A Reason to Celebrate E-Signatures on Both Sides of the Atlantic
Posted by John Jolliffe, European Government Relations Lead
Today is an important day at Adobe because it is National ESIGN Day in the United States. Sixteen years ago, Congress passed the Electronic Signatures in Global and National Commerce Act ( ESIGN), which recognized electronic signatures as a valid form of transaction. While this day is a significant milestone in the normalization of electronic signature services in the United States, the adoption of e-signatures worldwide is still a work in progress.
The Adobe public policy blog has touched on the subject of electronic signatures several times over the last few months. That’s because the leadership of Adobe in this area isn’t just more of the Adobe technological magic that our customers have come to expect. It also has some pretty major policy implications.
The launch coincides with a new European Union regulation on e-signatures, known as eIDAS. eIDAS provides the legal basis for cloud-based digital signatures, where the digital certificate used to identify the signer is held in the cloud by a trusted third party, rather than on a smart card, USB drive or on a computer.

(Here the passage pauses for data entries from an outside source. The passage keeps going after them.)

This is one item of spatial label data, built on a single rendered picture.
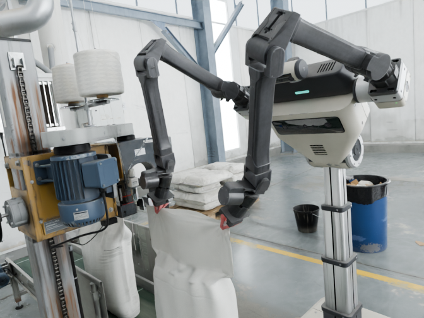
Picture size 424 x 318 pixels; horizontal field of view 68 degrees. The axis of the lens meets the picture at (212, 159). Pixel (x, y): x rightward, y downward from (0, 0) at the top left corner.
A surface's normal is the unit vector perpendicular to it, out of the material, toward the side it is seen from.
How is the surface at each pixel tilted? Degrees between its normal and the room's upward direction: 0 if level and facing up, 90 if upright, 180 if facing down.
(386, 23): 90
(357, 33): 90
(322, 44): 119
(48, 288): 90
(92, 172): 90
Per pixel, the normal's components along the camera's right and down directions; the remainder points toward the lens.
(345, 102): -0.54, -0.65
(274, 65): 0.45, 0.50
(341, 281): -0.72, 0.17
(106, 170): 0.94, -0.06
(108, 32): 0.72, 0.02
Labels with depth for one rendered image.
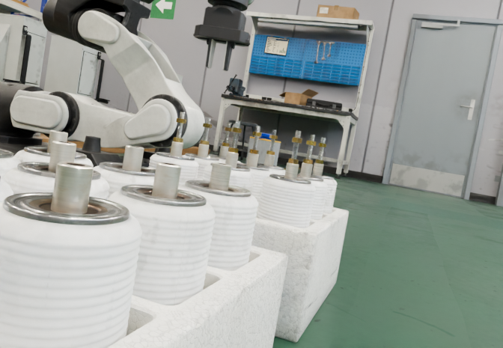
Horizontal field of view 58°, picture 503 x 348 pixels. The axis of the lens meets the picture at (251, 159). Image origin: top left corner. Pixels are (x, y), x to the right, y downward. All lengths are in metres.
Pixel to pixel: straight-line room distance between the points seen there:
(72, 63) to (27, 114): 2.12
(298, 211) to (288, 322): 0.18
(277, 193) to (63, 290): 0.54
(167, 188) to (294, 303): 0.42
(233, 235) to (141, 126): 0.78
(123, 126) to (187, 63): 5.55
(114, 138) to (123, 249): 1.03
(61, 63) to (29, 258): 3.39
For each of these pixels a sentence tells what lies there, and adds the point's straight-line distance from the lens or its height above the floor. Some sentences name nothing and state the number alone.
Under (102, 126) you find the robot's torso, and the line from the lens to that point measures 1.36.
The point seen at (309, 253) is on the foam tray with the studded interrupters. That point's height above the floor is 0.15.
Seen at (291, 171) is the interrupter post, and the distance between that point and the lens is 0.80.
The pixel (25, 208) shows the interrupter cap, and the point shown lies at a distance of 0.30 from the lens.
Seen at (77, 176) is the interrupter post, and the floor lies 0.27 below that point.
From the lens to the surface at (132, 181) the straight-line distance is 0.53.
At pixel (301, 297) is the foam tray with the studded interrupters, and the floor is 0.08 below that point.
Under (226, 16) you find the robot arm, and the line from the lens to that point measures 1.01.
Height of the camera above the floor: 0.32
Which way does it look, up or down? 3 degrees down
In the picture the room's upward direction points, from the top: 10 degrees clockwise
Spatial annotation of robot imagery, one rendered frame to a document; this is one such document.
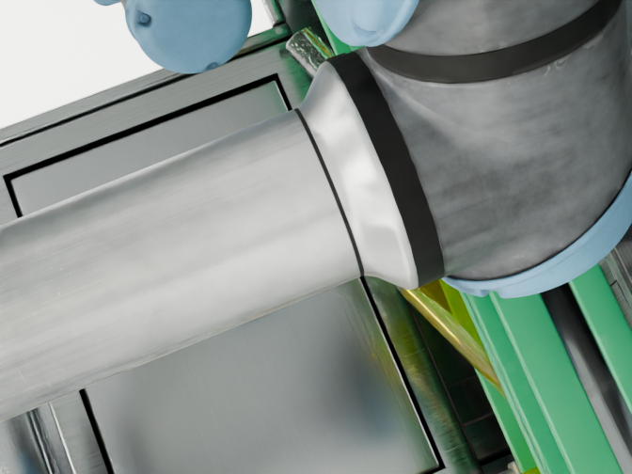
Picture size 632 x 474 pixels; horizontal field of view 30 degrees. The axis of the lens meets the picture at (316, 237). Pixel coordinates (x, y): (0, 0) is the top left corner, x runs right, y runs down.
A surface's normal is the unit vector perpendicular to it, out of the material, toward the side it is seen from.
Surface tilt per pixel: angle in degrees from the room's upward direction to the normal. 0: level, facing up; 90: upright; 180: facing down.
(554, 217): 84
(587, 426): 90
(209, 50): 89
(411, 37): 37
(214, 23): 89
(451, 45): 54
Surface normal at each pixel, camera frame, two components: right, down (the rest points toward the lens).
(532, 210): 0.25, 0.63
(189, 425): 0.00, -0.26
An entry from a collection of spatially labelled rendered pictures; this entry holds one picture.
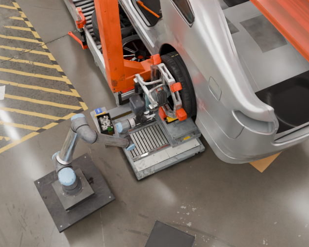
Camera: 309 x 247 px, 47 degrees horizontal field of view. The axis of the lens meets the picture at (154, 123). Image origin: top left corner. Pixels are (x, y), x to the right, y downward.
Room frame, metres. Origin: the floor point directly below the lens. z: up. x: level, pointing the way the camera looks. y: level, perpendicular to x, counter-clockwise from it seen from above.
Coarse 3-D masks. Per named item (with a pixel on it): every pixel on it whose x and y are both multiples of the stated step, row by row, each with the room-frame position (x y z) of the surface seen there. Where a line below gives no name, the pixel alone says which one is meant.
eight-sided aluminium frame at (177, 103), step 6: (156, 66) 2.24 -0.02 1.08; (162, 66) 2.21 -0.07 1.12; (156, 72) 2.35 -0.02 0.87; (162, 72) 2.14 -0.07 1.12; (168, 72) 2.14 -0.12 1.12; (156, 78) 2.35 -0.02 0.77; (168, 78) 2.06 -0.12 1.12; (156, 84) 2.33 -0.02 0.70; (168, 84) 2.02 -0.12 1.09; (174, 96) 1.94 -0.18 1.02; (174, 102) 1.90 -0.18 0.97; (180, 102) 1.91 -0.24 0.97; (162, 108) 2.11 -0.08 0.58; (168, 108) 2.08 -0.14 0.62; (174, 108) 1.90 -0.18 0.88; (168, 114) 1.99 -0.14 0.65; (174, 114) 1.89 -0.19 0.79
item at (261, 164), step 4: (280, 152) 1.90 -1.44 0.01; (272, 156) 1.85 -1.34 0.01; (276, 156) 1.85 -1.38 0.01; (260, 160) 1.80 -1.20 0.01; (264, 160) 1.80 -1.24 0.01; (268, 160) 1.80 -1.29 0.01; (272, 160) 1.80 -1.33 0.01; (252, 164) 1.75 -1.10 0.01; (256, 164) 1.75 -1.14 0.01; (260, 164) 1.75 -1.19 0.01; (264, 164) 1.76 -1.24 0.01; (268, 164) 1.76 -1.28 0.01; (256, 168) 1.70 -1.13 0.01; (260, 168) 1.70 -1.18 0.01; (264, 168) 1.71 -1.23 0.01
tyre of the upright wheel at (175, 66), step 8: (160, 56) 2.37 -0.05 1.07; (168, 56) 2.31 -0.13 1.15; (176, 56) 2.29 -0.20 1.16; (168, 64) 2.21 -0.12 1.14; (176, 64) 2.18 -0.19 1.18; (184, 64) 2.18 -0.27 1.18; (176, 72) 2.10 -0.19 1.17; (184, 72) 2.10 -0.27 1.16; (184, 80) 2.03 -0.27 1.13; (184, 88) 1.97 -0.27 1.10; (192, 88) 1.99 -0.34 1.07; (184, 96) 1.93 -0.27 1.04; (192, 96) 1.94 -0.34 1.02; (168, 104) 2.17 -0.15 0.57; (184, 104) 1.90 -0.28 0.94; (192, 104) 1.90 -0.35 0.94; (192, 112) 1.89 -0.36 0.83
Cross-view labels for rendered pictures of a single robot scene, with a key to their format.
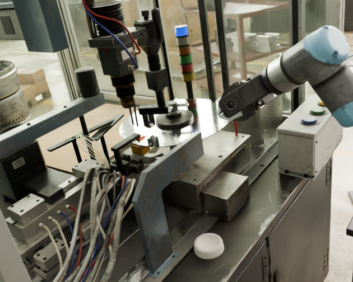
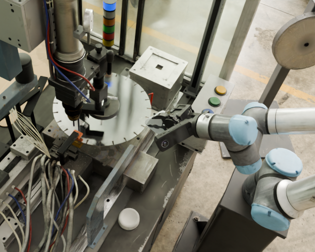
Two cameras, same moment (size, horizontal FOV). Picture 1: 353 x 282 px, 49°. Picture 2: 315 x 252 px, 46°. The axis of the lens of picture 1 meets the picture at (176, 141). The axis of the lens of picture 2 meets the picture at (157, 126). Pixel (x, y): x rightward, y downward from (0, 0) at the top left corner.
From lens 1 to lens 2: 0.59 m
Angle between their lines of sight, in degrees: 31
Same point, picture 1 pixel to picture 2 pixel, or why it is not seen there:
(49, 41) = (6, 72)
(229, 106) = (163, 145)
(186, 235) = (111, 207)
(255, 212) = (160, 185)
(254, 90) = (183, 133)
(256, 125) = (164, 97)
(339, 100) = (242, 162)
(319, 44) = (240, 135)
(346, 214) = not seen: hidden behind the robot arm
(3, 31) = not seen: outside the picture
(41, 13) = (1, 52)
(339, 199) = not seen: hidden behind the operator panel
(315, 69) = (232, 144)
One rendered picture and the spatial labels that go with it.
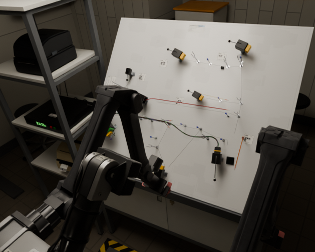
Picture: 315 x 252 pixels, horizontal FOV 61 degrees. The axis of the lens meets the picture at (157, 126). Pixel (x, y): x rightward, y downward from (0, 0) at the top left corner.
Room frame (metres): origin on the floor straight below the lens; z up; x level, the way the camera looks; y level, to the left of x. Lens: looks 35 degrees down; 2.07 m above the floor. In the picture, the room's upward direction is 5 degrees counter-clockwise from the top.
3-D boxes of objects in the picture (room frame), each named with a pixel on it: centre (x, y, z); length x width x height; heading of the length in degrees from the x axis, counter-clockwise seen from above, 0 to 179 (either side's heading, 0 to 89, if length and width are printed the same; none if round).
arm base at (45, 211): (0.47, 0.35, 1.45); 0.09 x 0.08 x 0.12; 53
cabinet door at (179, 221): (0.96, -0.25, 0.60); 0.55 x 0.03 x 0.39; 60
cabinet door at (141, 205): (1.24, 0.23, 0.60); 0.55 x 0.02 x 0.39; 60
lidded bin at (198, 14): (3.18, -0.61, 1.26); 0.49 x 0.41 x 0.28; 53
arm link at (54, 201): (0.53, 0.30, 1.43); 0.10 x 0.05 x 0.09; 143
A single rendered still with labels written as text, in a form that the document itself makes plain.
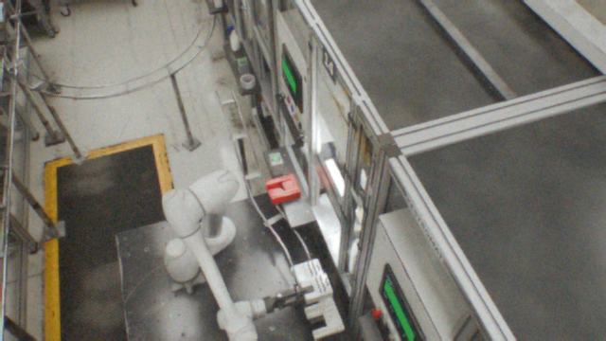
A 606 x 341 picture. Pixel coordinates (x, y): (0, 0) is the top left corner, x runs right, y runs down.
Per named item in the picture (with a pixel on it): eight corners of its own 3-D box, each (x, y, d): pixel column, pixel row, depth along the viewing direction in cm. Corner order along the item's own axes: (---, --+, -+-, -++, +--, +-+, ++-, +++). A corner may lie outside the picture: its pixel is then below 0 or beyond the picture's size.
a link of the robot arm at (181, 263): (163, 266, 254) (151, 245, 237) (191, 246, 262) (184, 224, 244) (179, 288, 247) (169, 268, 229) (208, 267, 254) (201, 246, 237)
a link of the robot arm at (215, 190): (188, 240, 259) (222, 217, 268) (206, 263, 256) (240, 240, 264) (181, 181, 191) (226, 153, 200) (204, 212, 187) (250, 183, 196)
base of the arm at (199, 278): (173, 299, 249) (170, 295, 244) (167, 263, 262) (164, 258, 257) (207, 289, 252) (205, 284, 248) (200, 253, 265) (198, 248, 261)
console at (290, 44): (276, 89, 245) (270, 9, 210) (329, 77, 251) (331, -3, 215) (302, 149, 221) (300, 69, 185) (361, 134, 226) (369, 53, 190)
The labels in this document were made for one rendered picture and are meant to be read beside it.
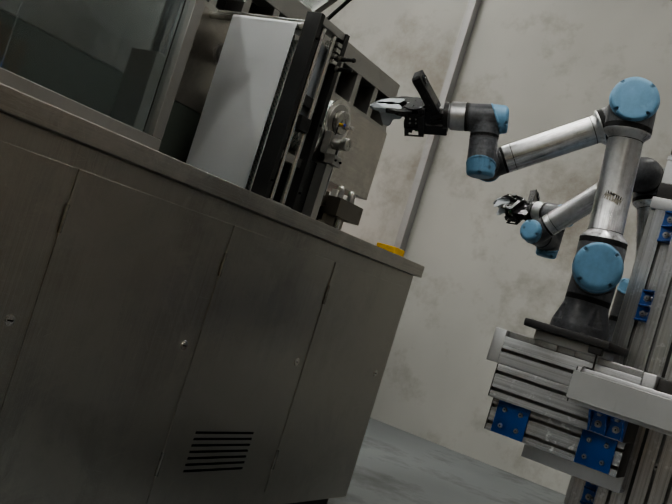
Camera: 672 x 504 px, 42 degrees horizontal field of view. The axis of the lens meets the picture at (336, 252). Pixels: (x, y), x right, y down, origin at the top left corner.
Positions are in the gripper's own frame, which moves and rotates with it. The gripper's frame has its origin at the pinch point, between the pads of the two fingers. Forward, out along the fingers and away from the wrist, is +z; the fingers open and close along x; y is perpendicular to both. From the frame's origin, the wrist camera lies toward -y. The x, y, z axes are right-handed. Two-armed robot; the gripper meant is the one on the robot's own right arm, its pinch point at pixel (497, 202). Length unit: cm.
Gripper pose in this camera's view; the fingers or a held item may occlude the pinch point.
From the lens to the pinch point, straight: 335.0
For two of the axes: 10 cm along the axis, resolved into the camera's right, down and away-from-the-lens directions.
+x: 3.7, 8.1, 4.6
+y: -7.0, 5.7, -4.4
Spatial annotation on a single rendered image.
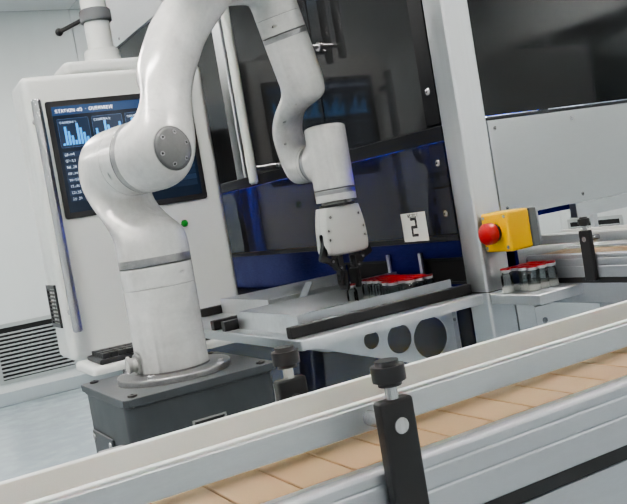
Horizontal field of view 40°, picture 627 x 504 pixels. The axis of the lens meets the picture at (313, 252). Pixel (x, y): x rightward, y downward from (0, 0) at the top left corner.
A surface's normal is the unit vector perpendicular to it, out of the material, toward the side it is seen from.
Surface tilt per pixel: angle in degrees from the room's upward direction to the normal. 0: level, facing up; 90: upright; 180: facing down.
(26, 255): 90
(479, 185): 90
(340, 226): 91
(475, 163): 90
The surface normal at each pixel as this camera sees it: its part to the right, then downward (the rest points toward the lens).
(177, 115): 0.69, -0.52
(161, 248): 0.35, -0.03
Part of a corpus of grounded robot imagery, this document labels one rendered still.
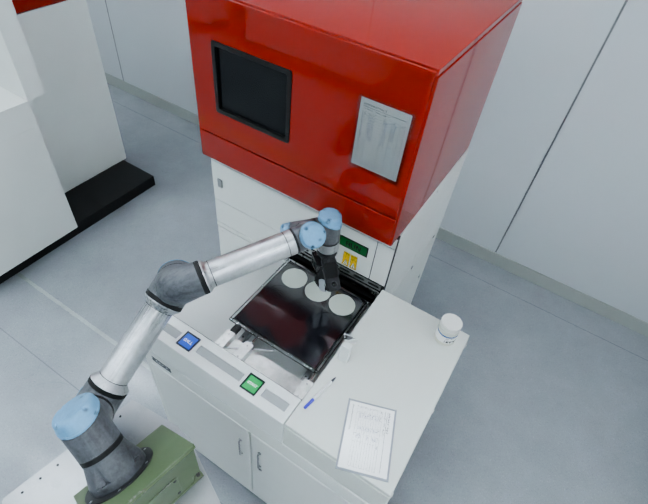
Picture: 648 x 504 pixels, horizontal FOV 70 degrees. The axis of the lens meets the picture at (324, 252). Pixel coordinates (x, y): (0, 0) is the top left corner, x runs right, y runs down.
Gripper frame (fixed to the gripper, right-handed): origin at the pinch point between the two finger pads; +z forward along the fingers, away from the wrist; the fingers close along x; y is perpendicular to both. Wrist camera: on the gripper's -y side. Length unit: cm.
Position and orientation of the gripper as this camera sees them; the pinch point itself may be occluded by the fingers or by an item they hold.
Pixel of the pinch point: (325, 290)
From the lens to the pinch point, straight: 168.9
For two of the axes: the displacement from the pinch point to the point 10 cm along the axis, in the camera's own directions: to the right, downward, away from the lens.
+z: -0.6, 6.9, 7.2
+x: -9.5, 1.9, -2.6
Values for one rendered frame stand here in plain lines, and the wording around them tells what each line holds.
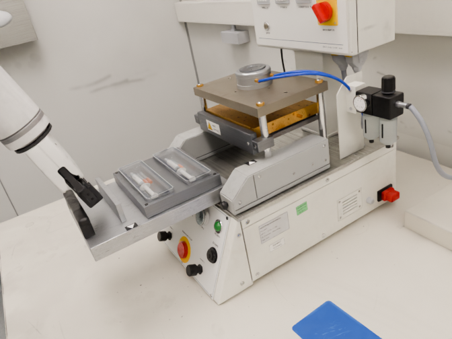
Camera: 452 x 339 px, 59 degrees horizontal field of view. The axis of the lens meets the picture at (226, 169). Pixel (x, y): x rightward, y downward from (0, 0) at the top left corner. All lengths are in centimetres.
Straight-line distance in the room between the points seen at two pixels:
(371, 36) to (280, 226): 43
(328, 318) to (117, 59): 183
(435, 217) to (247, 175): 44
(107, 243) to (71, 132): 161
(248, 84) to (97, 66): 149
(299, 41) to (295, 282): 53
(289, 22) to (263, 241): 49
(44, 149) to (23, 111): 7
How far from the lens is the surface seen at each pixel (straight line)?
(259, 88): 89
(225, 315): 85
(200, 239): 90
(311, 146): 85
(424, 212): 100
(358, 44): 88
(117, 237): 75
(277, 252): 88
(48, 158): 74
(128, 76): 234
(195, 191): 79
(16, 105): 72
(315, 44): 93
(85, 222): 76
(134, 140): 242
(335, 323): 81
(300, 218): 88
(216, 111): 95
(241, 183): 76
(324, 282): 88
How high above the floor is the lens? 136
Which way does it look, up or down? 27 degrees down
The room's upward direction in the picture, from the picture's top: 12 degrees counter-clockwise

But unless someone actually builds a solution, the law is just a piece of paper, and the vision it espouses – of easy and ubiquitous signatures, where technology fades into the background and users just go about their business – goes unrealized. The Cloud Signature Consortium will make that vision a reality, making highly secure digital signatures a realistic prospect for everyone and delivering solutions that avoid reliance on a single vendor, application or platform. My colleagues from Adobe Document Cloud cover the announcement in detail here.
From a policy perspective, an open technological platform and ubiquitous, secure signature solutions are a major win. It means that businesses, governments and citizens will all find it easier to use the most secure kind of electronic signature, increasing the confidence that organizations and their customers have in technology.
It means that the technologies driving digital signatures will stay open, not proprietary and not reliant on solutions based on a small number of bilateral business partnerships. It means the move to paperless business processes can accelerate, which is a clear benefit to the environment, and it shows that a measure, designed in Europe and aimed at facilitating the EU internal market, can shape signature preferences and technology development in the rest of the world.
The eIDAS legislation could become a de factor gold standard for secure electronic signatures. The market is responding and customers are calling for such solutions. What will the rest of the world do? Countries that lack any legislation enabling digital signatures should urgently consider following the current EU model, and countries where enabling legislation exists, but do not yet recognize signatures based on remotely-held certificates, now have a roadmap to follow.
This is just one more reason to celebrate e-signatures today.